PROBLEM REQUIREMENTS
Filter the data for lines with the word "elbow" and copy those lines.

DATA BELOW

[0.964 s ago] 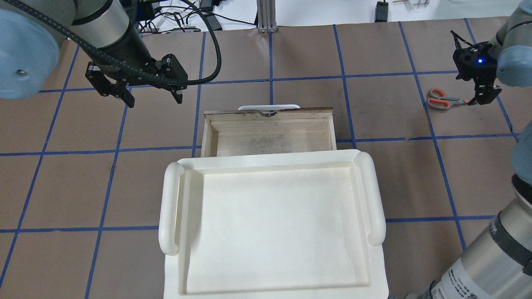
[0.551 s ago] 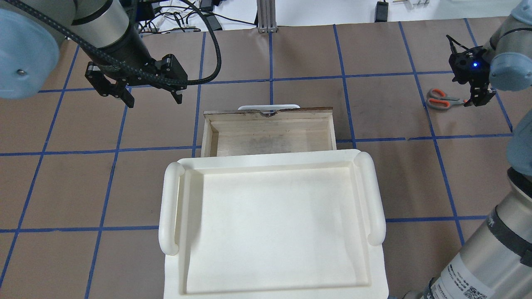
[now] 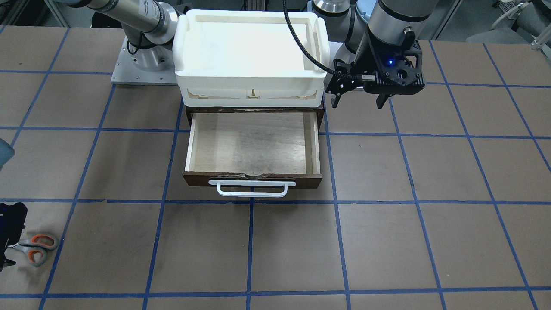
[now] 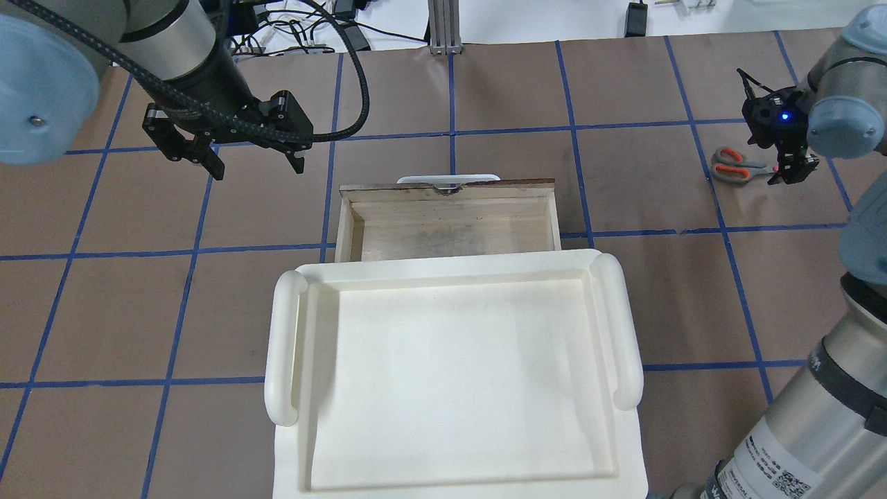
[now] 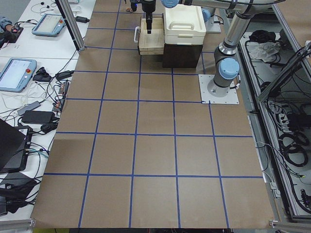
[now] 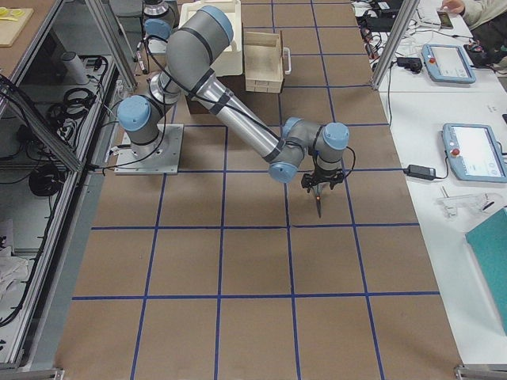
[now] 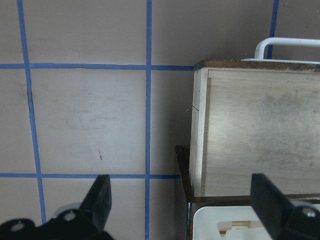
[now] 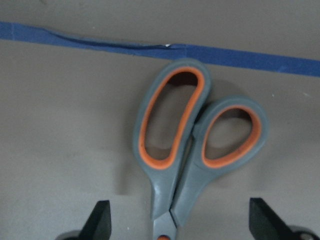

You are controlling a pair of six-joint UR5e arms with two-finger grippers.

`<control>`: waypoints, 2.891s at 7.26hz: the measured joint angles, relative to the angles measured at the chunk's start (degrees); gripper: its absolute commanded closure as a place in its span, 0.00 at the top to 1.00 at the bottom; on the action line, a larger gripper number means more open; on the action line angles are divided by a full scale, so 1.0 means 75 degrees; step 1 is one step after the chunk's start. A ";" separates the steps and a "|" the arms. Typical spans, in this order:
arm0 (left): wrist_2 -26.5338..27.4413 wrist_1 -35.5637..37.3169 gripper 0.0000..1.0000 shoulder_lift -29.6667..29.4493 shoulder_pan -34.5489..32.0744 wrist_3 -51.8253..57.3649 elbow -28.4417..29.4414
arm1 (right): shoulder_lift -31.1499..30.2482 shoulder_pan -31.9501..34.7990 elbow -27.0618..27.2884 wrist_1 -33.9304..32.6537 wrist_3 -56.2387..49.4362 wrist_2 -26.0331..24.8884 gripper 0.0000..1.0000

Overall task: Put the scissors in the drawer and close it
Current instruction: 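Close the right gripper on the scissors blades near the pivot, then lift the scissors and carry them with the right gripper over the drawer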

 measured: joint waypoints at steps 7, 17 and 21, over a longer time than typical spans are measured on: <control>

ANSWER AREA
arm0 (left): wrist_2 -26.5338..27.4413 wrist_1 -35.5637..37.3169 gripper 0.0000..1.0000 shoulder_lift -29.6667..29.4493 shoulder_pan -34.5489..32.0744 wrist_3 -51.8253..57.3649 elbow -28.4417..29.4414
arm1 (right): shoulder_lift -31.1499..30.2482 shoulder_pan -31.9501..34.7990 elbow -27.0618..27.2884 wrist_1 -33.9304..32.6537 wrist_3 -56.2387..49.4362 wrist_2 -26.0331..24.8884 gripper 0.0000..1.0000

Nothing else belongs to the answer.